§ EXERCISE REQUIREMENTS: Give the listing again in full and exactly, apart from its pictures.

***** SUPPLIED MATERIAL

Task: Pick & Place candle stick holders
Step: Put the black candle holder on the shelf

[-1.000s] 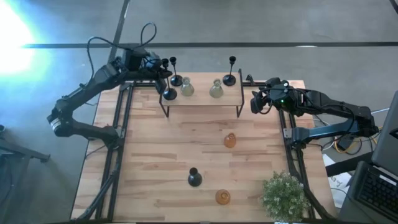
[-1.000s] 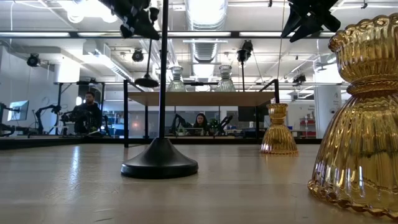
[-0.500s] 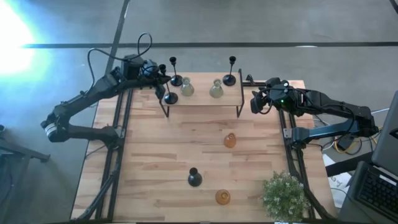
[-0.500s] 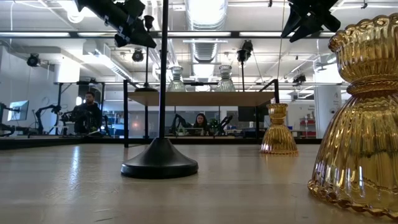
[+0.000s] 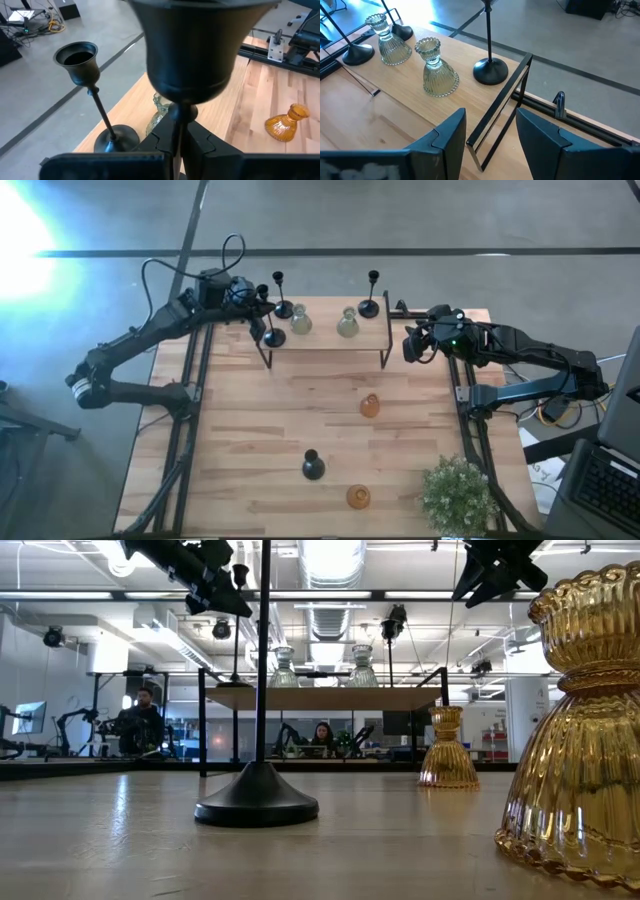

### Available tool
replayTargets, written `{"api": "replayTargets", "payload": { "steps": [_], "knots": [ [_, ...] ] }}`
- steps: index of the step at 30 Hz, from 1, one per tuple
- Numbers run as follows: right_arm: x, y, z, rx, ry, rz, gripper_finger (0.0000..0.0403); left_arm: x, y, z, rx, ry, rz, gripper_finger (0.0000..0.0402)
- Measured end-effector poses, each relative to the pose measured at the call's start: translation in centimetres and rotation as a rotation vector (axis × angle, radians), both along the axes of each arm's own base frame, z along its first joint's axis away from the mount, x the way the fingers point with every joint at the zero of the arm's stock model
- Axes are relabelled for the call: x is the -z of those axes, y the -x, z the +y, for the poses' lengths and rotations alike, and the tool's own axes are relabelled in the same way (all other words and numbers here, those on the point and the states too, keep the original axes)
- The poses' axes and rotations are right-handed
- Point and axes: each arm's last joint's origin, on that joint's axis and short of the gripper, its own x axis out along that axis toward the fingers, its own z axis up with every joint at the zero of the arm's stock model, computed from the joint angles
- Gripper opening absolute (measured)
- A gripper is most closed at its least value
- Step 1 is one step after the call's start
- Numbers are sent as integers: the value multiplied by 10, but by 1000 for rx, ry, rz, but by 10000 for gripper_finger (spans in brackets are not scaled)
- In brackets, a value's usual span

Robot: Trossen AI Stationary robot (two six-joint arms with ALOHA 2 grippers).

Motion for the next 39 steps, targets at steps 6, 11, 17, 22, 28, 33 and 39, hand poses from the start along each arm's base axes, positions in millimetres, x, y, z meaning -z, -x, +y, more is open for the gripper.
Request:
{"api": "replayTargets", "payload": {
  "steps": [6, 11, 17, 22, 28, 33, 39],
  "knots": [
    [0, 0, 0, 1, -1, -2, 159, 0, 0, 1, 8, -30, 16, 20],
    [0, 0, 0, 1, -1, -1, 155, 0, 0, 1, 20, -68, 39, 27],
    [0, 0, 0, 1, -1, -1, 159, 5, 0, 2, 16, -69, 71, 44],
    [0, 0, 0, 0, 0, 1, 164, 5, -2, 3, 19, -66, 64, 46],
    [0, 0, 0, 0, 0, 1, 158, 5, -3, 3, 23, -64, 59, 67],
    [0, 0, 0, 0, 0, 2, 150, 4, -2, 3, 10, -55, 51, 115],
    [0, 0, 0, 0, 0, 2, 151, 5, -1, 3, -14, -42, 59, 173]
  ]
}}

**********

§ RESPONSE AREA:
Task: Pick & Place candle stick holders
Step: Put the black candle holder on the shelf

[-1.000s] 
[-1.000s] 
[-0.500s] 
[-0.500s] 
[+0.000s] 

### Available tool
replayTargets, written `{"api": "replayTargets", "payload": { "steps": [_], "knots": [ [_, ...] ] }}`
- steps: index of the step at 30 Hz, from 1, one per tuple
- Numbers run as follows: right_arm: x, y, z, rx, ry, rz, gripper_finger (0.0000..0.0403); left_arm: x, y, z, rx, ry, rz, gripper_finger (0.0000..0.0402)
- Measured end-effector poses, each relative to the pose measured at the call's start: translation in centimetres and rotation as a rotation vector (axis × angle, radians), both along the axes of each arm's own base frame, z along its first joint's axis away from the mount, x the way the fingers point with every joint at the zero of the arm's stock model
- Axes are relabelled for the call: x is the -z of those axes, y the -x, z the +y, for the poses' lengths and rotations alike, and the tool's own axes are relabelled in the same way (all other words and numbers here, those on the point and the states too, keep the original axes)
- The poses' axes and rotations are right-handed
- Point and axes: each arm's last joint's origin, on that joint's axis and short of the gripper, its own x axis out along that axis toward the fingers, its own z axis up with every joint at the zero of the arm's stock model, computed from the joint angles
- Gripper opening absolute (measured)
- A gripper is most closed at its least value
- Step 1 is one step after the call's start
- Numbers are sent as integers: the value multiplied by 10, but by 1000 for rx, ry, rz, but by 10000 for gripper_finger (spans in brackets are not scaled)
- In brackets, a value's usual span

Robot: Trossen AI Stationary robot (two six-joint arms with ALOHA 2 grippers).

Motion for the next 39 steps, targets at steps 6, 11, 17, 22, 28, 33 and 39, hand poses from the start along each arm's base axes, positions in millimetres, x, y, z meaning -z, -x, +y, more is open for the gripper.
Request:
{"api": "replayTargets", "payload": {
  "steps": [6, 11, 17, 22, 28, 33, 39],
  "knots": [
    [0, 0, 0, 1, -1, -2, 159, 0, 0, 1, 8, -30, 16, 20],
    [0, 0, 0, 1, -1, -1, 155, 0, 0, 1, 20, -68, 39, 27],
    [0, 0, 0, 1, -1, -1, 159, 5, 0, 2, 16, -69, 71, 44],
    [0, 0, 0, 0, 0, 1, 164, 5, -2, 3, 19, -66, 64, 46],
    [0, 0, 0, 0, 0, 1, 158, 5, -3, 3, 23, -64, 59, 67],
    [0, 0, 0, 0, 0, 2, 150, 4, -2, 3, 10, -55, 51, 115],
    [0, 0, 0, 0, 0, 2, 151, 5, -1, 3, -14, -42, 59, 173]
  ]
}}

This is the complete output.